Your job is to return every line in the data holding the string "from".

⟨

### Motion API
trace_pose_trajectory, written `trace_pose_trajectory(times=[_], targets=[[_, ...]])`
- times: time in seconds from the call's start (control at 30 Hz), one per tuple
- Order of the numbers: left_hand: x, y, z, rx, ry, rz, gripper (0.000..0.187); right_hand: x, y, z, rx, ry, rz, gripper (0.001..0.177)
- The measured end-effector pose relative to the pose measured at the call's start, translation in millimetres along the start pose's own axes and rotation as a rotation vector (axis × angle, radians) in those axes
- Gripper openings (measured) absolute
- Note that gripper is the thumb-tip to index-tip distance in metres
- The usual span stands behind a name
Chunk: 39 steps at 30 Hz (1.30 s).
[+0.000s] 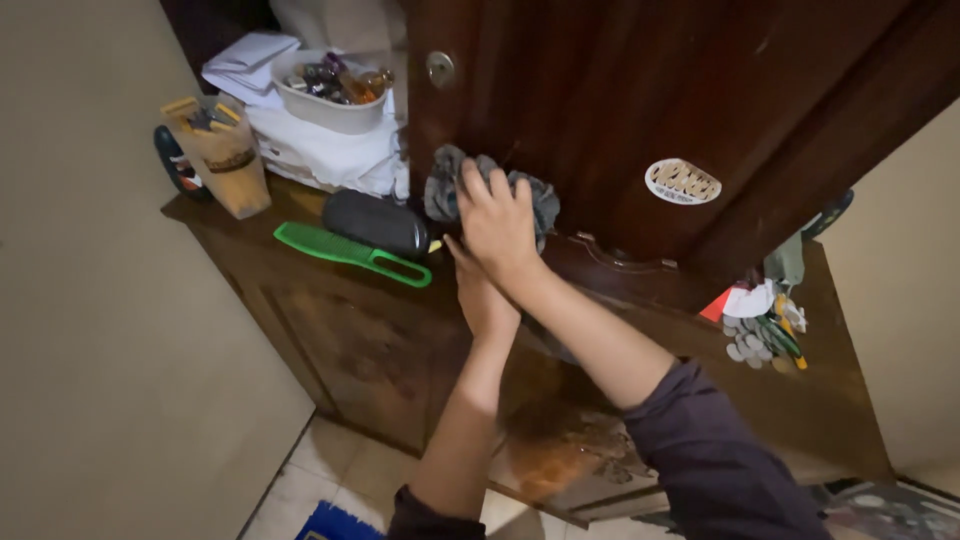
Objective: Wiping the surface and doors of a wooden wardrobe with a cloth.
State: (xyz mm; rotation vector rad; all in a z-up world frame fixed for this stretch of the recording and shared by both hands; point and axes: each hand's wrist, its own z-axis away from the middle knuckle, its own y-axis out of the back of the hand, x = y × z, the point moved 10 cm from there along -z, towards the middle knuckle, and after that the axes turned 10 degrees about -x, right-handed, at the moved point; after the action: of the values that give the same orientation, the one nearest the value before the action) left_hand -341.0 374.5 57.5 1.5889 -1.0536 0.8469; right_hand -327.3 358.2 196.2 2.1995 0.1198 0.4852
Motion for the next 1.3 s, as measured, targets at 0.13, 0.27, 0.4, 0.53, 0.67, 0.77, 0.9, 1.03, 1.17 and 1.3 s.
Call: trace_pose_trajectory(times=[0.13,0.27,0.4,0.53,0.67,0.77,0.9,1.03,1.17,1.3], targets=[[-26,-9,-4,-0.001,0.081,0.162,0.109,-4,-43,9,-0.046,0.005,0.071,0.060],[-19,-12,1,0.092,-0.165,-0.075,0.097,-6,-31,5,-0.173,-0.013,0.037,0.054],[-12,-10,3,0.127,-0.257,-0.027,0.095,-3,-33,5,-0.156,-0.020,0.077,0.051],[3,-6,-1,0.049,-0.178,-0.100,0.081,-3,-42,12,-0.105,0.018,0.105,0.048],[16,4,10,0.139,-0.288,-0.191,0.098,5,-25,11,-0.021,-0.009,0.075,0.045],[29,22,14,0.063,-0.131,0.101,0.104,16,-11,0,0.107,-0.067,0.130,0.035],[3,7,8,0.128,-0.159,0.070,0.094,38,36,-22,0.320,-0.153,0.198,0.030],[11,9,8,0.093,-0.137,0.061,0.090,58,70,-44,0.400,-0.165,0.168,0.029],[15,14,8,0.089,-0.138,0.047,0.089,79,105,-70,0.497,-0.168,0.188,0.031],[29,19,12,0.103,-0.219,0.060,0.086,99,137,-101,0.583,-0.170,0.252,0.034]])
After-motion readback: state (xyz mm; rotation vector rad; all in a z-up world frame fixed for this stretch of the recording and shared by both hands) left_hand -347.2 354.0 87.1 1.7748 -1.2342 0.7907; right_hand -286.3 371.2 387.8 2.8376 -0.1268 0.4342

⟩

ANSWER SECTION =>
- times: time in seconds from the call's start (control at 30 Hz), one per tuple
State: (xyz mm; rotation vector rad; all in a z-up world frame fixed for this stretch of the recording and shared by both hands; point and axes: each hand's wrist, its own z-axis away from the middle knuckle, its own y-axis out of the back of the hand, x = y × z, the point moved 10 cm from there along -z, towards the middle knuckle, and after that the axes turned 10 degrees about -x, right-handed, at the moved point; after the action: of the values that give the same orientation, the one nearest the value before the action) left_hand -341.0 374.5 57.5 1.5889 -1.0536 0.8469; right_hand -327.3 358.2 196.2 2.1995 0.1198 0.4852

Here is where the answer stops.